A associação ambientalista Zero considera que a construção da Barragem de Girabolhos, no concelho de Seia, é uma «falsa solução» para as cheias no Baixo Mondego e exige nova avaliação ambiental do projeto.
O concurso público para a concessão da nova barragem é lançado hoje, em Gouveia, distrito da Guarda, pela ministra do Ambiente, Maria da Graça Carvalho. «A Zero reafirma que esta infraestrutura é uma falsa solução para as cheias do Baixo Mondego e defende uma inversão de prioridades», afirma num comunicado.
«Gastar centenas de milhões de euros [ME] a jusante do problema não é criar resiliência, é repetir, à escala do Mondego, o erro de planeamento que as cheias de 2026 vieram expor. A prioridade tem de estar onde a cheia nasce, na serra», sustenta.
Para a Zero, «antes de comprometer, no mínimo, 300 ME de fundos públicos em betão, pelo menos parte desse investimento deve ser canalizado para a recuperação da capacidade de retenção de água da bacia hidrográfica a montante».

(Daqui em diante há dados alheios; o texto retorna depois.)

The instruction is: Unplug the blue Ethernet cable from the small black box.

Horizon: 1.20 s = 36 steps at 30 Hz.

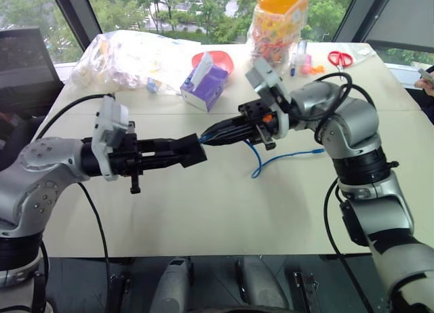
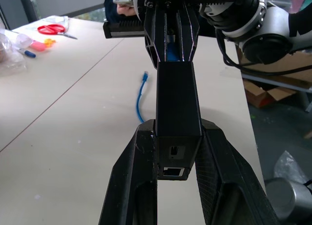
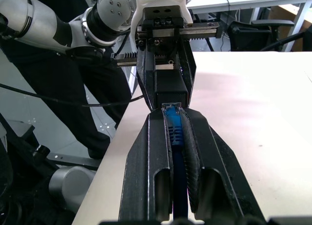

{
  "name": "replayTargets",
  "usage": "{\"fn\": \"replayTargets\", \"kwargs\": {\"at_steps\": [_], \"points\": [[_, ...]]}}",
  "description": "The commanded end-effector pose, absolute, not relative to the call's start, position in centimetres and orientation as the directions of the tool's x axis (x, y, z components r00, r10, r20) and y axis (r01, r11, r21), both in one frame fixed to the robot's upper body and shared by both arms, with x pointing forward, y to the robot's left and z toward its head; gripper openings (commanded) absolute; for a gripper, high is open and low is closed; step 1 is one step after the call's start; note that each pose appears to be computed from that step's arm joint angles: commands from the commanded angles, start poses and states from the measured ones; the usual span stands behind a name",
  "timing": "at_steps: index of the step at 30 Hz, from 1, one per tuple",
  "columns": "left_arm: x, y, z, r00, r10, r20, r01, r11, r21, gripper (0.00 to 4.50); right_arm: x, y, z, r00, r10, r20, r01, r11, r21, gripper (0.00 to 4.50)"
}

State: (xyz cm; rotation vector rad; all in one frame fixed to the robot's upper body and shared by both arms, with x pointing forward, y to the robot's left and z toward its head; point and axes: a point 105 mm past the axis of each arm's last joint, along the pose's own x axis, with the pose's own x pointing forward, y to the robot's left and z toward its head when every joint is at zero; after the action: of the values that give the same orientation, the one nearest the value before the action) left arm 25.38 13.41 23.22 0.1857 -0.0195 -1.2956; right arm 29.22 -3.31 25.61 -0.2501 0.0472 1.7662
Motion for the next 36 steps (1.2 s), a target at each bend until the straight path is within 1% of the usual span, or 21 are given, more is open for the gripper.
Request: {"fn": "replayTargets", "kwargs": {"at_steps": [1, 7, 10, 17, 19, 20, 22, 23, 36], "points": [[25.3, 13.4, 24.7, 0.280, -0.958, -0.053, 0.942, 0.264, 0.206, 0.47, 29.5, -4.0, 26.0, -0.150, 0.969, -0.197, -0.973, -0.180, -0.144, 0.05], [25.1, 13.6, 24.7, 0.289, -0.956, -0.056, 0.939, 0.272, 0.210, 0.47, 30.8, -5.8, 26.1, -0.075, 0.975, -0.207, -0.984, -0.106, -0.143, 0.05], [25.0, 13.6, 24.6, 0.292, -0.955, -0.057, 0.938, 0.275, 0.210, 0.47, 31.1, -6.3, 26.2, -0.059, 0.976, -0.210, -0.985, -0.091, -0.143, 0.05], [25.3, 13.2, 25.0, 0.293, -0.956, -0.037, 0.935, 0.278, 0.220, 0.47, 30.1, -5.4, 26.4, -0.111, 0.976, -0.186, -0.985, -0.134, -0.113, 0.05], [25.3, 13.2, 25.1, 0.292, -0.956, -0.035, 0.934, 0.277, 0.224, 0.47, 29.7, -5.0, 26.3, -0.132, 0.974, -0.185, -0.984, -0.151, -0.098, 0.87], [25.4, 13.1, 25.1, 0.292, -0.956, -0.033, 0.934, 0.278, 0.225, 0.47, 29.6, -4.9, 26.1, -0.137, 0.973, -0.188, -0.983, -0.157, -0.098, 1.11], [25.4, 13.1, 25.2, 0.292, -0.956, -0.033, 0.934, 0.278, 0.227, 0.47, 29.4, -4.6, 25.9, -0.135, 0.972, -0.194, -0.981, -0.158, -0.109, 2.08], [25.4, 13.1, 25.2, 0.292, -0.956, -0.032, 0.933, 0.278, 0.227, 0.47, 29.4, -4.5, 25.9, -0.136, 0.971, -0.194, -0.981, -0.160, -0.109, 2.48], [25.3, 13.1, 25.0, 0.291, -0.956, -0.035, 0.934, 0.276, 0.225, 0.47, 28.9, -4.2, 26.6, -0.160, 0.973, -0.165, -0.978, -0.178, -0.105, 2.48]]}}
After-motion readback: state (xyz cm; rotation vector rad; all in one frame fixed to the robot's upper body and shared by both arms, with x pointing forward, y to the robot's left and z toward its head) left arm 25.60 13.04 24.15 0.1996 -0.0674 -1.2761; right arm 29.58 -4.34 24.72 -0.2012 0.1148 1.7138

A associação refere-se ao complexo formado pela serra do Açor e serras contíguas, devastado por incêndios recorrentes, «com particular gravidade em 2025».
O concurso agora lançado deve incluir um novo procedimento de Avaliação de Impacte Ambiental «que inclua uma verdadeira comparação das alternativas existentes, incluindo a reflorestação das serras a montante», em particular as do Açor e da Lousã, advogam os ambientalistas.